BEGIN

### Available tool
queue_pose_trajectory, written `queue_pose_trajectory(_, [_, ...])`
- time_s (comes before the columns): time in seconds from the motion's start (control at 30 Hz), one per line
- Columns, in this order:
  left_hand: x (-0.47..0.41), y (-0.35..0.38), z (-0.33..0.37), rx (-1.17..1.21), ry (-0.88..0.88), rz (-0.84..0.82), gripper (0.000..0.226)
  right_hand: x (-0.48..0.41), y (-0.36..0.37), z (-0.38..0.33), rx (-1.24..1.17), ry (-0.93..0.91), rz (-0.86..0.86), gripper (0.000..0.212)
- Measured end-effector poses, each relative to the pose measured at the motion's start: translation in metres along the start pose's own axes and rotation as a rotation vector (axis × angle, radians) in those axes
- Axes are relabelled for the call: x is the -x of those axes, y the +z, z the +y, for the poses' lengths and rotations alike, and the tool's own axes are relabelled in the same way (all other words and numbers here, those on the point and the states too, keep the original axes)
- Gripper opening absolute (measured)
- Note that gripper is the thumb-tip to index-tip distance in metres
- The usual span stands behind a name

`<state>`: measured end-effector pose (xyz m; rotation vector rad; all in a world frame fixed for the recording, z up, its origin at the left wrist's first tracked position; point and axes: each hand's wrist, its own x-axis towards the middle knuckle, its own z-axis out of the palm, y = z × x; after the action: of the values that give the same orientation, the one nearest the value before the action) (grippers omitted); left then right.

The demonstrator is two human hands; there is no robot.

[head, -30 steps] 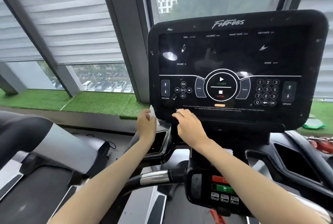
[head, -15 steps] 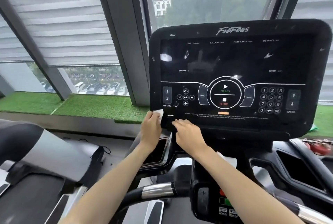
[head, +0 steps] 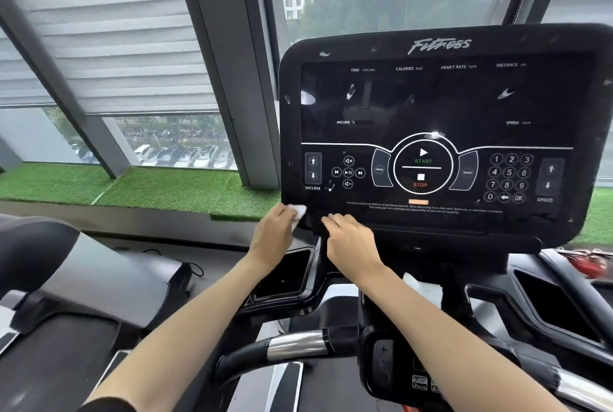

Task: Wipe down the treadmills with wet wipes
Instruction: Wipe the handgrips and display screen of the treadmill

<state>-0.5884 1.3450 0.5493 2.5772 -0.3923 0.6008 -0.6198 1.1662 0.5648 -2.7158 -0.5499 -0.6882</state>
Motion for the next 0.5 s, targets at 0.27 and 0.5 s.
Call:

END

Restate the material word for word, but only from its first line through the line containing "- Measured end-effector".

### Available tool
queue_pose_trajectory, written `queue_pose_trajectory(_, [_, ...])`
- time_s (comes before the columns): time in seconds from the motion's start (control at 30 Hz), one per line
- Columns, in this order:
  left_hand: x (-0.47..0.41), y (-0.35..0.38), z (-0.33..0.37), rx (-1.17..1.21), ry (-0.88..0.88), rz (-0.84..0.82), gripper (0.000..0.226)
  right_hand: x (-0.48..0.41), y (-0.36..0.37), z (-0.38..0.33), rx (-1.24..1.17), ry (-0.93..0.91), rz (-0.86..0.86), gripper (0.000..0.212)
- Measured end-effector poses, each relative to the pose measured at the motion's start: translation in metres along the start pose's own axes and rotation as a rotation vector (axis × angle, radians) in those axes

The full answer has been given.